A filtration system for Nguyen's various coral tanks uses a live-plant system to achieve the perfect pH balance for these fickle animals. | Source: Jesse Rogala/The Standard

All for more beauty

Most of what Nguyen buys, sells and trades is local. Three times a year, he goes to the Silicon Valley Coral Farmers Market in Santa Clara (the most recent gathering was this past weekend). Driving with styrofoam boxes full of delicate coral isn’t particularly cumbersome; flying is another matter entirely. Nguyen has to hand-pack every coral fragment (“frag”) in its own individual bag with a protective cup so it doesn’t get knocked around too hard, then place that in his luggage.
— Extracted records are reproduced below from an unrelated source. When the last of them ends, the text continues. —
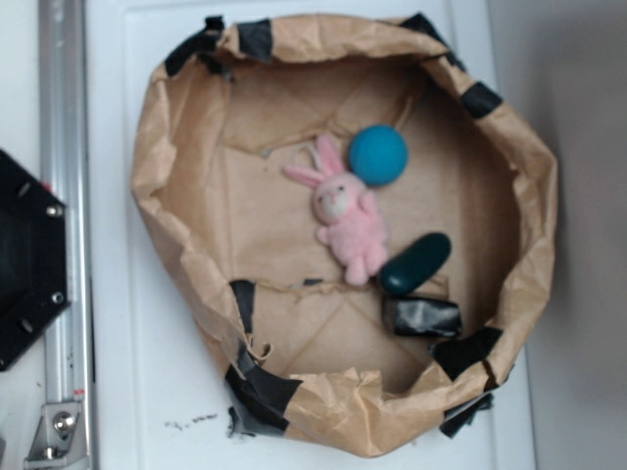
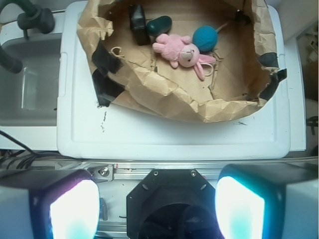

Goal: Grab the plastic pickle.

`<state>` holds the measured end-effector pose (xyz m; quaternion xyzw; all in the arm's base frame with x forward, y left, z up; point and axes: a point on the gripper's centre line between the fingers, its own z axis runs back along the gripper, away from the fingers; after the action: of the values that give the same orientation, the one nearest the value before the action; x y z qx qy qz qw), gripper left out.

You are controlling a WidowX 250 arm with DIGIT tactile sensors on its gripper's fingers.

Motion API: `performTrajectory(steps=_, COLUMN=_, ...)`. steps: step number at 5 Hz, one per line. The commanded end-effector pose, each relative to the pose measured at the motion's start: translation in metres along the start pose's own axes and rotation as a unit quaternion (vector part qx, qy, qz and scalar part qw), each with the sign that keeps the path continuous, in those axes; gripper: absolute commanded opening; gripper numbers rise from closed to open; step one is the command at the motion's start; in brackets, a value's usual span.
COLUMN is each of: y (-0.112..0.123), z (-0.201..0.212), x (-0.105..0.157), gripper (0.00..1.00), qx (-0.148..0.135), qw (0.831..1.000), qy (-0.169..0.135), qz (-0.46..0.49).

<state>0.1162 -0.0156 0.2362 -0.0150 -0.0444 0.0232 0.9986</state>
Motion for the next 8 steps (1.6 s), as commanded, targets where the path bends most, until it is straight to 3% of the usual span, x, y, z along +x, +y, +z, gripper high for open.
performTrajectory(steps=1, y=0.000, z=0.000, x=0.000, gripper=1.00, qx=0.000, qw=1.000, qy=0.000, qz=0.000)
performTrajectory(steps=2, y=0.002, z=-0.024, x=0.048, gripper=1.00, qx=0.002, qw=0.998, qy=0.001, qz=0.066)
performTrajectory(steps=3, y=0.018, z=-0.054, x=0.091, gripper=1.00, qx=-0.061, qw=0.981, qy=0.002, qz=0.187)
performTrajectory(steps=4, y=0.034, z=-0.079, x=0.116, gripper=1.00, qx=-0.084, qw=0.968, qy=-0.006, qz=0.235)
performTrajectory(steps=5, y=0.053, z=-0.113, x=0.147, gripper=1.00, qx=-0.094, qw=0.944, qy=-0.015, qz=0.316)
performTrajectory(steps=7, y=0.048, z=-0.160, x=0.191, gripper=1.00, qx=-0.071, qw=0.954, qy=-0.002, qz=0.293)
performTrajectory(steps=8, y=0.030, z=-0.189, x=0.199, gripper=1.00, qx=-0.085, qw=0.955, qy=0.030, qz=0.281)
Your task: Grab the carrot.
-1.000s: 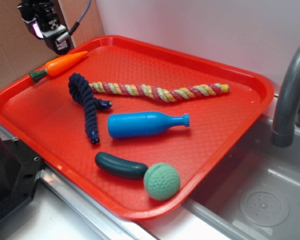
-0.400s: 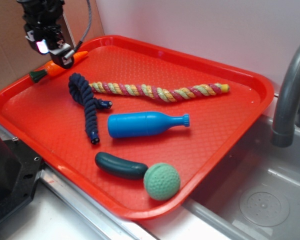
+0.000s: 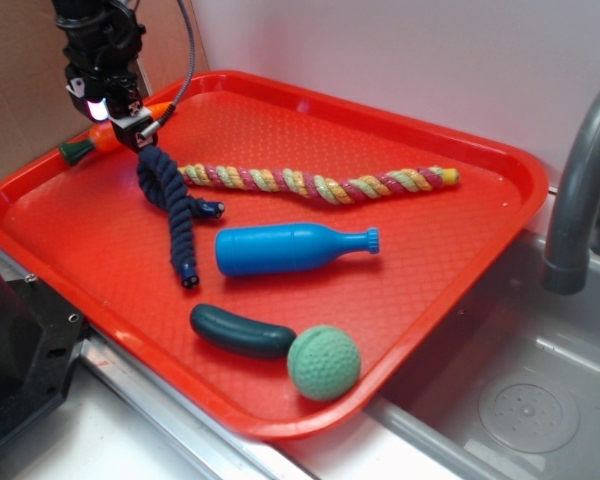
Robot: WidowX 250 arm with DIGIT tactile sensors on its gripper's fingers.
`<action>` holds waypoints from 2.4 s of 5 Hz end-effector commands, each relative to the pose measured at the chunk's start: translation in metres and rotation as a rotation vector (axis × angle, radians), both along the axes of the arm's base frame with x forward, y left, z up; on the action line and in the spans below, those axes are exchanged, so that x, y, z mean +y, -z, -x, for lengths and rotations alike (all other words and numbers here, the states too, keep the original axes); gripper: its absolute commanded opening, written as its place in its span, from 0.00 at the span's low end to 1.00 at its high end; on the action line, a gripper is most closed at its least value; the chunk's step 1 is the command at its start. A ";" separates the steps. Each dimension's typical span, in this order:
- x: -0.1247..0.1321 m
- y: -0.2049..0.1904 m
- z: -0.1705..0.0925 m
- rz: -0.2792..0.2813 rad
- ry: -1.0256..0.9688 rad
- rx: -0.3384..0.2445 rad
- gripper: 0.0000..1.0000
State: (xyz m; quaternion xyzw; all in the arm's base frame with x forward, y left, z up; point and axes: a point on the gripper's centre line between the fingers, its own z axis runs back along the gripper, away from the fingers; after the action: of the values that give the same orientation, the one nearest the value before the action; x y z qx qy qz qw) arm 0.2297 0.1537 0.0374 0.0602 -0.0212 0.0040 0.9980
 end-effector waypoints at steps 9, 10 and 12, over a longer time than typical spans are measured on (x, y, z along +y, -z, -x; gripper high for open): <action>-0.006 0.037 -0.026 0.116 -0.327 -0.005 1.00; -0.003 0.039 -0.026 0.131 -0.322 -0.002 0.00; -0.038 -0.032 0.003 0.226 -0.171 -0.082 0.00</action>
State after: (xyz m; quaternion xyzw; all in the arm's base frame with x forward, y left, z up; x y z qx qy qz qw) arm 0.2203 0.1111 0.0552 -0.0630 -0.0301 0.0971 0.9928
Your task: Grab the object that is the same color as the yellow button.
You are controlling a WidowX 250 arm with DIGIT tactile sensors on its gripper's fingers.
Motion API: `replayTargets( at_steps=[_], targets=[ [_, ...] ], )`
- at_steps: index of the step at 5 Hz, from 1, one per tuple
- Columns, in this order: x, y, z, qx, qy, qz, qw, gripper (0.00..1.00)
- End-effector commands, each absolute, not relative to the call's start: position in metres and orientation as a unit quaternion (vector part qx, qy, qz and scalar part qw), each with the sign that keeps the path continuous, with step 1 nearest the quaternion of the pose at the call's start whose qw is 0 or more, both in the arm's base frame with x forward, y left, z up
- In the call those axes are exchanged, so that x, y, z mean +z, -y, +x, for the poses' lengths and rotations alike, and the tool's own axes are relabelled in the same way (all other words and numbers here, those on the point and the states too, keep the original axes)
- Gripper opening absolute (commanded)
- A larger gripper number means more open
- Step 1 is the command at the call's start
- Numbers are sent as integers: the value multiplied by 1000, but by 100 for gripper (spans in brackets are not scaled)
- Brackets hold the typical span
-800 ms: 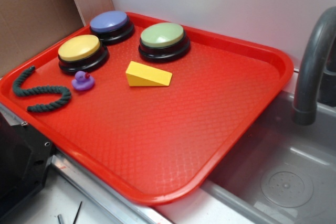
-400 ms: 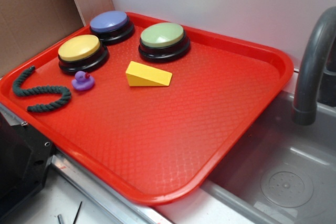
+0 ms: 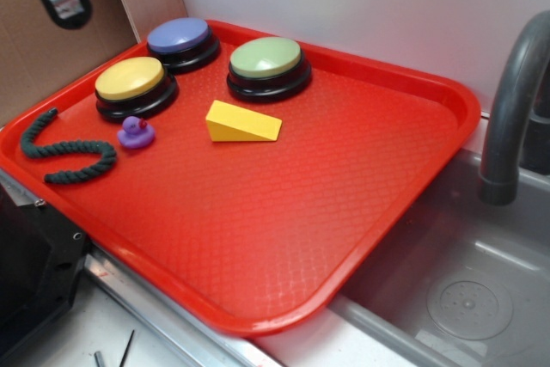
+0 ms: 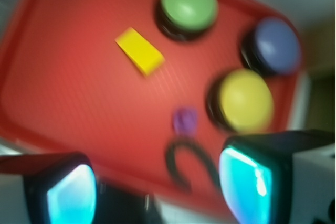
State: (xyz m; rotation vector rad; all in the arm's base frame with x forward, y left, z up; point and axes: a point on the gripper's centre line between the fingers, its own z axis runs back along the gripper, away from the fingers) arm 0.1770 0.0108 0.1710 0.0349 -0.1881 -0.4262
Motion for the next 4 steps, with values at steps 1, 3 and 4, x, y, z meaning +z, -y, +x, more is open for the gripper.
replayTargets(
  at_steps=[1, 3, 4],
  targets=[
    [103, 4, 220, -328, 85, 6, 941, 100],
    [51, 15, 237, -330, 69, -7, 941, 100],
    [43, 15, 244, -331, 81, 0, 940, 100]
  ],
)
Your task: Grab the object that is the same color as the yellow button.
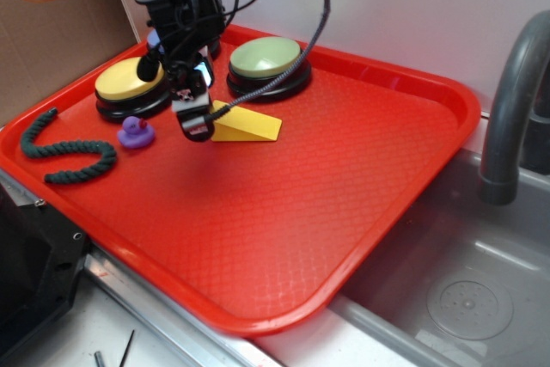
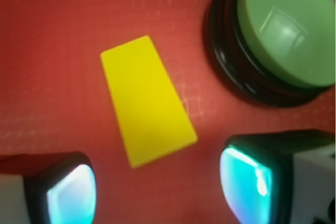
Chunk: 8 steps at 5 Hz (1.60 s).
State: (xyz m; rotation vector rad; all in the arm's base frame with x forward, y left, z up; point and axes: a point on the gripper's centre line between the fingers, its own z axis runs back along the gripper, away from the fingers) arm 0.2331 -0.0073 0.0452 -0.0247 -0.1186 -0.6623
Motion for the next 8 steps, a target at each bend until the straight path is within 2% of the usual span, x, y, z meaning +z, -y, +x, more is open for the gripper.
replayTargets(
  at_steps=[1, 2, 3, 4, 5, 6, 7, 8],
  targets=[
    [41, 20, 247, -349, 80, 2, 934, 100],
    [41, 23, 240, -364, 114, -22, 924, 100],
    [35, 42, 235, -410, 109, -32, 905, 100],
    [34, 55, 237, -432, 92, -26, 897, 100],
    [38, 61, 242, -414, 87, -16, 906, 100],
    [46, 65, 251, -310, 62, 0, 949, 100],
    [46, 69, 250, -278, 41, 20, 960, 100],
    [42, 64, 243, -316, 52, 12, 947, 100]
  ],
)
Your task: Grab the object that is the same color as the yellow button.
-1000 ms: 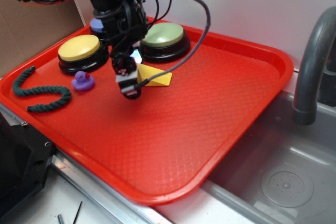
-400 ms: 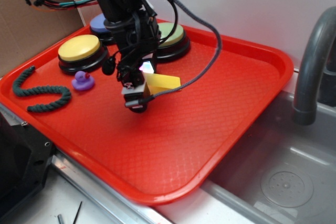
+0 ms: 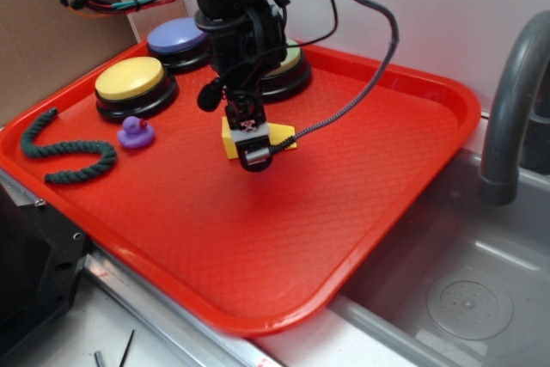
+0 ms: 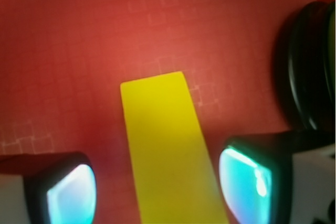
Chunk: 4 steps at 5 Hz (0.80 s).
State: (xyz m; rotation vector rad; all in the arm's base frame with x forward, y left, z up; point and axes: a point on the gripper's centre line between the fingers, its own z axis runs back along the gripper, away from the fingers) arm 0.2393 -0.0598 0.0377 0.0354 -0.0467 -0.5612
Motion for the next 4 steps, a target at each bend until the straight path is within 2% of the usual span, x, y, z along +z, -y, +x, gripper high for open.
replayTargets(
  at_steps=[1, 4],
  targets=[
    [39, 54, 234, -334, 58, 6, 941, 100],
    [23, 49, 233, -259, 17, -10, 966, 100]
  ],
)
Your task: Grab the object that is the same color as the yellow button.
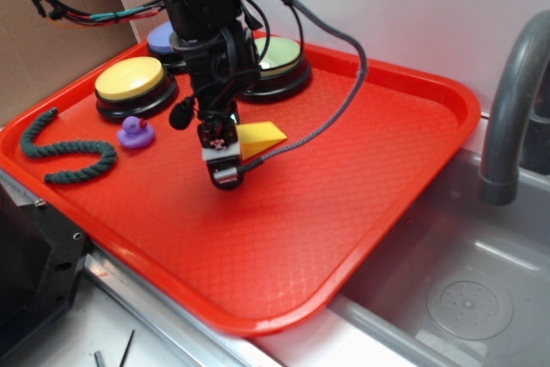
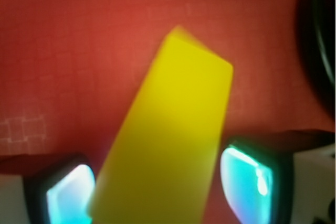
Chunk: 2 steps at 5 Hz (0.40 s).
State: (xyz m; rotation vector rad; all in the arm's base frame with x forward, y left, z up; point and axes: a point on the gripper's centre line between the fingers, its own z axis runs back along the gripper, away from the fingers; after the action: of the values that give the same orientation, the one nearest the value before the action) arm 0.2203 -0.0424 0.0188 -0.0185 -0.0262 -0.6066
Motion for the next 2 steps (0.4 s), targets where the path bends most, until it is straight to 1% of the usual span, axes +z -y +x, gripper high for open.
replayTargets(
  at_steps=[1, 2],
  targets=[
    [21, 54, 236, -246, 13, -7, 969, 100],
    [21, 61, 237, -228, 2, 7, 974, 0]
  ],
)
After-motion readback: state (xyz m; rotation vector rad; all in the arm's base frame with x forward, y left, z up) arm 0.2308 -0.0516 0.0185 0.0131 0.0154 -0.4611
It took him six hours to pack for Orlando, and he has to time the process so that he finishes at exactly the moment when he leaves for the airport. Then there’s the weight restrictions. Packing five bags that each weigh no more than 50 pounds is as tricky as it is expensive. So he flew to Florida with Leglava and another reefer friend, putting bags in their names. 

The conferences are lucrative, but they’re also where reefers share their hard-earned wisdom. Nguyen only recently learned the mechanics of a new reefing method called “moonshining,” where growers achieve peak performance by obsessively fiddling with every single element in their water chemistry, even if it requires waking up in the middle of the night to add a droplet of this or that reagent.

“If coral’s not that happy, it’ll get pale or get dark. But when it’s happy, you know it,” Nguyen said. “They reward you with brighter colors and more beauty. More beauty: I think that’s what everybody’s chasing.”